There is a lot of interest in MASH cirrhosis. With other therapeutic targets, there are concerns about the point of no return, and that maybe a purely metabolic drug may not be effective. This is what makes belapectin unique in my mind, is that we're actually going to almost the sickest population out there outside of a decompensated MASH cirrhosis. We're trying to show, again, that we're going to slow progression of the disease. This is the key feature of this trial that, again, patients are progressing less.
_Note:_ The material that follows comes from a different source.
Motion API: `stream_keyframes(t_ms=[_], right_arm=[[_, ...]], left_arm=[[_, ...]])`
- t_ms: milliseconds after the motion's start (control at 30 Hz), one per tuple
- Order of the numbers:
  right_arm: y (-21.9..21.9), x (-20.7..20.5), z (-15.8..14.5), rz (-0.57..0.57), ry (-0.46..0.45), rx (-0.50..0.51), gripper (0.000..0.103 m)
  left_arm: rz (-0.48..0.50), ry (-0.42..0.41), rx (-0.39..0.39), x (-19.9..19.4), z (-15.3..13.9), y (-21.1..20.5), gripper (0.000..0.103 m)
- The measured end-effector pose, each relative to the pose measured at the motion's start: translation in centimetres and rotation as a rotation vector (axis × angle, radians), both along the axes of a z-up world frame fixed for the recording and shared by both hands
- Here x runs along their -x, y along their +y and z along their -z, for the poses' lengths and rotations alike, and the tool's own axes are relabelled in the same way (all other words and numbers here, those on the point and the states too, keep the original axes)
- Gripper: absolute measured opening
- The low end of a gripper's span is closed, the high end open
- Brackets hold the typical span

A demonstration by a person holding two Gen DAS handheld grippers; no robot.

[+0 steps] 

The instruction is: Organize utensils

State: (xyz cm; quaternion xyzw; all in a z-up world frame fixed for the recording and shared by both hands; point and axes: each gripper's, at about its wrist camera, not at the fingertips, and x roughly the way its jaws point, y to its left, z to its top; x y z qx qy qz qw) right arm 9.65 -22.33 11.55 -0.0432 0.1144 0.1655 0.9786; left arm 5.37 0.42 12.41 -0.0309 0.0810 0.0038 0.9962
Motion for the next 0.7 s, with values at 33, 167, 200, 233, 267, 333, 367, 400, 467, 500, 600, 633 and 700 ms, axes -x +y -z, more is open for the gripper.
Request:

Understood. No, I appreciate that. Perhaps one last question, maybe, Dr. Alkhouri, will stay with you. Based on what you've seen so far, how would you differentiate belapectin's approach versus other investigational therapies in late-stage MASH? Perhaps building a little bit on what you just mentioned. Anything else to add?
Yeah, I mean, maybe I can give some more granularity. I mean, there are other agents, for example, FGF21 agonist, and they have phase III trials in MASH cirrhosis. Again, they're doing biopsies before and after. They're looking at disease regression, but they're selecting a less sick patient population. Of course, these trials are still ongoing. We do not have all the baseline characteristics, but my gut feeling is they're going to end up with potentially higher platelet count, potentially lower liver stiffness. This is by design, and not to take away anything else from other agents, I think they're very promising. Again, this is a more advanced patient population. We're trying to prevent the progression of the disease. I think also the endoscopic endpoints, and this is a credit to Dr. Chalasani and the late Dr.
Harrison to have the vision to design a trial based on endoscopic endpoints. I think this was a unique feature of the trial at the time. Now we have other programs trying to incorporate endoscopy. To my knowledge, this is really the first trial that was agreed upon with the FDA that an endoscopic endpoint will qualify a medicine potentially for FDA approval.
Wonderful. That is the last question that we had from the audience. Certainly, we appreciate everyone taking the time to join today's conversation. If there's an interest in learning more, please reach out to the Galectin Management Team. I'm sure they would welcome the opportunity to have a one-on-one discussion to present more of the data on belapectin. Again, we appreciate the KOL's time very much, as well as the management team of Galectin.